# Task item
Each line of the entries, from the first to the line containing "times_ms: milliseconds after", is to be transcribed exactly as it stands; include no other lines.

# Record extracts
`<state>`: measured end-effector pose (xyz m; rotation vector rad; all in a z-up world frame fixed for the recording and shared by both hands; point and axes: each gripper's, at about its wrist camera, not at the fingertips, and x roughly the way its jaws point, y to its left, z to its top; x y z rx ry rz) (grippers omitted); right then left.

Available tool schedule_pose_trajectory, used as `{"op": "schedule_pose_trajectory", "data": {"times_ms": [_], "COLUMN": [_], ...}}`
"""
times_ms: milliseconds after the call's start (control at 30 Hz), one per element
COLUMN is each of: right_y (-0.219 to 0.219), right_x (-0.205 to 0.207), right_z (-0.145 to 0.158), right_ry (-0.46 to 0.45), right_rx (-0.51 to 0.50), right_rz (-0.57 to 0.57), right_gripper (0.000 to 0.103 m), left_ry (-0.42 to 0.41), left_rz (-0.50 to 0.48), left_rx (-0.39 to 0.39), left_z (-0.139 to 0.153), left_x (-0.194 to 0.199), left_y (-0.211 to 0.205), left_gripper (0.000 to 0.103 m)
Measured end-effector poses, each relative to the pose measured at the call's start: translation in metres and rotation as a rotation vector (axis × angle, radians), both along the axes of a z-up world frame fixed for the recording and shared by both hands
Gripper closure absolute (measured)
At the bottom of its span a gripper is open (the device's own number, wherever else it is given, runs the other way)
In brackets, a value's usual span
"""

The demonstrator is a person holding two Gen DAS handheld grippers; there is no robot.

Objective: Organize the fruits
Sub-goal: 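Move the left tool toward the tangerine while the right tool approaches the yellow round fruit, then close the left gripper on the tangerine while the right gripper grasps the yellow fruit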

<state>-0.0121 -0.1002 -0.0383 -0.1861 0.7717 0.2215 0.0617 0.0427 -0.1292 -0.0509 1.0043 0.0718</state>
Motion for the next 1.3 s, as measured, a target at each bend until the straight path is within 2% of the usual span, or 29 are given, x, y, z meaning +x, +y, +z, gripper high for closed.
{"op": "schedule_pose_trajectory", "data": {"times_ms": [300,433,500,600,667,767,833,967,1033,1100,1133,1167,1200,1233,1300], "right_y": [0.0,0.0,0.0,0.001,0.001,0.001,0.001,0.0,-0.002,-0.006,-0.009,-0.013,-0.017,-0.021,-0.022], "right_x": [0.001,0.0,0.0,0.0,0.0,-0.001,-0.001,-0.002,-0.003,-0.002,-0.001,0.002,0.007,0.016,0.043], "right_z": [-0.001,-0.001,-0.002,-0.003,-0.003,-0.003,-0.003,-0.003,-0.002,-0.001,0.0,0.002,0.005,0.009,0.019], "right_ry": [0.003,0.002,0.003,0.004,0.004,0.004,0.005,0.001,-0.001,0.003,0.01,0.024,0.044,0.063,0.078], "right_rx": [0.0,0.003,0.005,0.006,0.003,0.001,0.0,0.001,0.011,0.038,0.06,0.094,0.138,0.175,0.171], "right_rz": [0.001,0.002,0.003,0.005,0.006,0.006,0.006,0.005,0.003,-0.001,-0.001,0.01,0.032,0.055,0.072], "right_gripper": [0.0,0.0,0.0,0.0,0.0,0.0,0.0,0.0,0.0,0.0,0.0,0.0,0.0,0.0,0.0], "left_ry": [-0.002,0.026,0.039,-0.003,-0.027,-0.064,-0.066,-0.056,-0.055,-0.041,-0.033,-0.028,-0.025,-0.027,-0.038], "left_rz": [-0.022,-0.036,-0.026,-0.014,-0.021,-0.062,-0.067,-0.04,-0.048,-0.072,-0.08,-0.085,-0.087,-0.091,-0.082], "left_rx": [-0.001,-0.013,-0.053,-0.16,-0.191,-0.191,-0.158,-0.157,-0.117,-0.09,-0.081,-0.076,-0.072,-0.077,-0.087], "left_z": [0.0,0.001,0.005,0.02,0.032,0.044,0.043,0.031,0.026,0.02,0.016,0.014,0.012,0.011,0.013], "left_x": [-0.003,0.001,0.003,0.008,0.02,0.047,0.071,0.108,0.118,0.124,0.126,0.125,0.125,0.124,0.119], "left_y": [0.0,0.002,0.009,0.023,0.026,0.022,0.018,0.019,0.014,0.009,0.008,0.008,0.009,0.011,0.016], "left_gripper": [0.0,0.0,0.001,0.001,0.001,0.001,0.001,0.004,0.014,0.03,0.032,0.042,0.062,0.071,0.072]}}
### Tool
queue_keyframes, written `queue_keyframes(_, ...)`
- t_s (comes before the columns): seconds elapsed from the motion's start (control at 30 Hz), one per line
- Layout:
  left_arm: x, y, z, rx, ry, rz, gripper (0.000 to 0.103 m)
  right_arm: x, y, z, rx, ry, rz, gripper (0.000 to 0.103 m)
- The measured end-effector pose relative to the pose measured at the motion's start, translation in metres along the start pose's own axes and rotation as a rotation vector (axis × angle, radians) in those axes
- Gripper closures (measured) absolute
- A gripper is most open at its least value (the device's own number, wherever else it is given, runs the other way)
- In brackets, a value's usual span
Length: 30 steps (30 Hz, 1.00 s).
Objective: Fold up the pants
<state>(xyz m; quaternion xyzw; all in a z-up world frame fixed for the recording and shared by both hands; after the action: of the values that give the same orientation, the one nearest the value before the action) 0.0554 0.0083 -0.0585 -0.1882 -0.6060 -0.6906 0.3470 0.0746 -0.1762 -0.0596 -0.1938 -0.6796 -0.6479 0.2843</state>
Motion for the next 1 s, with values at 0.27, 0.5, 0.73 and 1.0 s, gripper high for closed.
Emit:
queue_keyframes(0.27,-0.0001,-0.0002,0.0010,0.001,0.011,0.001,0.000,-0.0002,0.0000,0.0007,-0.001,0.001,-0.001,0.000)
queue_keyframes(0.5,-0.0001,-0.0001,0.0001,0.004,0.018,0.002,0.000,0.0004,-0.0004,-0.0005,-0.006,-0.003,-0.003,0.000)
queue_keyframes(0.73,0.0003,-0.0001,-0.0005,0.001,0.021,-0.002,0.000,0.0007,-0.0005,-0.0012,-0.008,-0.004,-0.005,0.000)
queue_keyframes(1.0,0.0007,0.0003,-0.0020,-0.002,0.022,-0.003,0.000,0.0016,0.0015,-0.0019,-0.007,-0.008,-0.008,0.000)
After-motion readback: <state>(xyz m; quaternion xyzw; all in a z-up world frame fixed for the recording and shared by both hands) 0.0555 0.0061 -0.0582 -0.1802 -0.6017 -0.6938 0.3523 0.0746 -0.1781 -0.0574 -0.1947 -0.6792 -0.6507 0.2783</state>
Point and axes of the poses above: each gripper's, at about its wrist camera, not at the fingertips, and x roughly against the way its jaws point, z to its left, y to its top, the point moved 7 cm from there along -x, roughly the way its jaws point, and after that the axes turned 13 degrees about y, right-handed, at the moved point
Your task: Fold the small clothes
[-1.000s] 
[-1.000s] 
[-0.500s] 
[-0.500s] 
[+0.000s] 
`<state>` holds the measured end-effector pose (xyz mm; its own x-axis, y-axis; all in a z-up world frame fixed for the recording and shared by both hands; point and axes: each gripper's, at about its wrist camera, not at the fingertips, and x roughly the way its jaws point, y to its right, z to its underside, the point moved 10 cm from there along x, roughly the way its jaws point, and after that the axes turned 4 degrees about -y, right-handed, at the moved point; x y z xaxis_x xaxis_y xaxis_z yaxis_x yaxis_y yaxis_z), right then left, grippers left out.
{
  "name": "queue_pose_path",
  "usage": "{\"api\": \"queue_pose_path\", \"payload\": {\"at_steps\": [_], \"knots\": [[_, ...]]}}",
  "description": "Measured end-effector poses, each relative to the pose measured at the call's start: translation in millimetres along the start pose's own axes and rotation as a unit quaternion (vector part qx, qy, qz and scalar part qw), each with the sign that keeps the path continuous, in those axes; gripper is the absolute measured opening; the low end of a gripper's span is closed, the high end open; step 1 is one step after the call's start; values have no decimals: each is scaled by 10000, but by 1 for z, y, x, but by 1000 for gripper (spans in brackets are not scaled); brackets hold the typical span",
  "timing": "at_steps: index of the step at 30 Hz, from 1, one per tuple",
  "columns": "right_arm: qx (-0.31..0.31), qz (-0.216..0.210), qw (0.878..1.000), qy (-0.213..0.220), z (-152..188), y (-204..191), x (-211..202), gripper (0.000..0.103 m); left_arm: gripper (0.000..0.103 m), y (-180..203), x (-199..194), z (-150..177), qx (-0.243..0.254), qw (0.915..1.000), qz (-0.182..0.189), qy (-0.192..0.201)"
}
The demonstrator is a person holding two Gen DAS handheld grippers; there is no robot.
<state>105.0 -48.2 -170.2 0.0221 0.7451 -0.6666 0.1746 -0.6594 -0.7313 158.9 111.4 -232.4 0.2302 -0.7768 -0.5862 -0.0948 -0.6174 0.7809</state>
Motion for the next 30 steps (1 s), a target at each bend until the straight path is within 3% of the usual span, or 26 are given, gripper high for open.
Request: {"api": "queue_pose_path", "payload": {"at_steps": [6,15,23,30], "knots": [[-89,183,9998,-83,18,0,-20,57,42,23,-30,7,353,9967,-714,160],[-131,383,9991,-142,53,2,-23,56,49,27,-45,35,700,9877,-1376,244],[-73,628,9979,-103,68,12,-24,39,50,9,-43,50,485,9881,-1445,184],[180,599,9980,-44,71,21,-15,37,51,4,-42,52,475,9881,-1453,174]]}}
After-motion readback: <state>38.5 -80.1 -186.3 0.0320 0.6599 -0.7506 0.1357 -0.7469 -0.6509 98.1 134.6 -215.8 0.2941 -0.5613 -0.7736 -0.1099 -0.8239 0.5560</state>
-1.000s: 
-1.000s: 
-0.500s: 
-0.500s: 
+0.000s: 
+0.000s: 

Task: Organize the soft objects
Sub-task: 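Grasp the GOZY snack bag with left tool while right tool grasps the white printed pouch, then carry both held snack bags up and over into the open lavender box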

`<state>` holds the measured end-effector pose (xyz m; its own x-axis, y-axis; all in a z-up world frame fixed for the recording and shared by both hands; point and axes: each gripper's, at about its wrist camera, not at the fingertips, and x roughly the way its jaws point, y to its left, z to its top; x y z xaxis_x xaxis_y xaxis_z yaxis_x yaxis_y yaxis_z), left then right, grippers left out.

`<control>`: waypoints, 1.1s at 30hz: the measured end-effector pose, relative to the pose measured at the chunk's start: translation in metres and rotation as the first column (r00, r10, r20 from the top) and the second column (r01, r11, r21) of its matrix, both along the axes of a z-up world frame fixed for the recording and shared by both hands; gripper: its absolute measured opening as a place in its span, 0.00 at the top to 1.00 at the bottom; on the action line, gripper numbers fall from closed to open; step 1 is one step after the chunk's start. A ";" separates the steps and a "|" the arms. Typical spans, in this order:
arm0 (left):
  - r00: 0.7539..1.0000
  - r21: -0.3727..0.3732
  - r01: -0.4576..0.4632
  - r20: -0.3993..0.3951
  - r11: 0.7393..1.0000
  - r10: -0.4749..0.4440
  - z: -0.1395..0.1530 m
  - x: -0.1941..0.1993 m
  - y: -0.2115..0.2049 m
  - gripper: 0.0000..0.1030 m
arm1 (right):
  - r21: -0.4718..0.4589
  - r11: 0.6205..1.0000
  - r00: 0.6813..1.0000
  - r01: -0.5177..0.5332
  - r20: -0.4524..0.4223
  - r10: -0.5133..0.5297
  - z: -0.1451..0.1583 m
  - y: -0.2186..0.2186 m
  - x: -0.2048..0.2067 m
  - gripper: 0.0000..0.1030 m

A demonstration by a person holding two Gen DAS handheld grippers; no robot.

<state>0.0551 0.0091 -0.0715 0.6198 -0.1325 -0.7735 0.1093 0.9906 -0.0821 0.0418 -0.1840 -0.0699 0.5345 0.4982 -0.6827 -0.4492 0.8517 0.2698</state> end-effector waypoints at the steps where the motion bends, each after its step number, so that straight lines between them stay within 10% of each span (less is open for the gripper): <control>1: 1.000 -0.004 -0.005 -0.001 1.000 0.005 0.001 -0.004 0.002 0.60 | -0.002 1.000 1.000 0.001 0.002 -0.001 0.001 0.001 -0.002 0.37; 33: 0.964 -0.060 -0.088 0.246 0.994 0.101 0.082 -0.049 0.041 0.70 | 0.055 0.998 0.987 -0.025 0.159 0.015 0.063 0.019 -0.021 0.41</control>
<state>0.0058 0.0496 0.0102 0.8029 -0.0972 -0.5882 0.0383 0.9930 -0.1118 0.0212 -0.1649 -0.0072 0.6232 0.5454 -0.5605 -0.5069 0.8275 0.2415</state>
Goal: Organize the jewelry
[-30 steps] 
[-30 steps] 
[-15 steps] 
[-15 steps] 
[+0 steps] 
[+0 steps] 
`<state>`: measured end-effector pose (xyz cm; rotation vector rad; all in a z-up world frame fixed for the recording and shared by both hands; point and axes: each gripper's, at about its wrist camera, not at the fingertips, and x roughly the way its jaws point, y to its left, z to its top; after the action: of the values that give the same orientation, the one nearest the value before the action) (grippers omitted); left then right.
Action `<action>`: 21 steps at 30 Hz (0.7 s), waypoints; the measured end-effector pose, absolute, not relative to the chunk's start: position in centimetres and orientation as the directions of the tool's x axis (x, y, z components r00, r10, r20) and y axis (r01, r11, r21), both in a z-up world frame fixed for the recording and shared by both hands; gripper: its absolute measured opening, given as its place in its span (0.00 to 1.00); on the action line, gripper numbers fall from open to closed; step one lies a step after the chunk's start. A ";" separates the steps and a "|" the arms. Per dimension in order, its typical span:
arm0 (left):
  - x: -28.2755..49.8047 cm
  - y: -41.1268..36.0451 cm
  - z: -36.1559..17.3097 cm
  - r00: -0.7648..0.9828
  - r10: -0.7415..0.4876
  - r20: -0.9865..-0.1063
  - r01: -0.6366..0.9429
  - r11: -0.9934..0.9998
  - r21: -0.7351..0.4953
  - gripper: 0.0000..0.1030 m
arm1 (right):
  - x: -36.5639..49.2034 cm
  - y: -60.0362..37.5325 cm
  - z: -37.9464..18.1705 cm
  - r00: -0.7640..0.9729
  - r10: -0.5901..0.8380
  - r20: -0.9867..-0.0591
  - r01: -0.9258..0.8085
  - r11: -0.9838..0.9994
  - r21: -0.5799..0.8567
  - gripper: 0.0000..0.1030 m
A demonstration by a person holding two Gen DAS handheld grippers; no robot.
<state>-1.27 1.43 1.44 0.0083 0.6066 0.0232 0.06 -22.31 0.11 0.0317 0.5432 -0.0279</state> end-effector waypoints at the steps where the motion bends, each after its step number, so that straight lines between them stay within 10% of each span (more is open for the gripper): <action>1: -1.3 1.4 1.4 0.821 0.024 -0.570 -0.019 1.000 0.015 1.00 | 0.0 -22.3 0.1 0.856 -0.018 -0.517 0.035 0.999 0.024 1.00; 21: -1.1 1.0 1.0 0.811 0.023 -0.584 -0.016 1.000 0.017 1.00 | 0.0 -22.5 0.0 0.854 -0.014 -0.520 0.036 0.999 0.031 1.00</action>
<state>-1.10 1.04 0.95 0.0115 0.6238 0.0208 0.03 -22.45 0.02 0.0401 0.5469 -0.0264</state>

# Task solution
`<state>`: measured end-effector pose (xyz m; rotation vector rad; all in a z-up world frame fixed for the recording and shared by both hands; point and axes: each gripper's, at about its wrist camera, not at the fingertips, and x roughly the way its jaws point, y to its left, z to its top; x y z rx ry rz) (grippers omitted); right then left.

Available tool schedule_pose_trajectory, used as `{"op": "schedule_pose_trajectory", "data": {"times_ms": [_], "COLUMN": [_], ...}}`
"""
times_ms: milliseconds after the call's start (control at 30 Hz), one per element

This answer requires nothing further.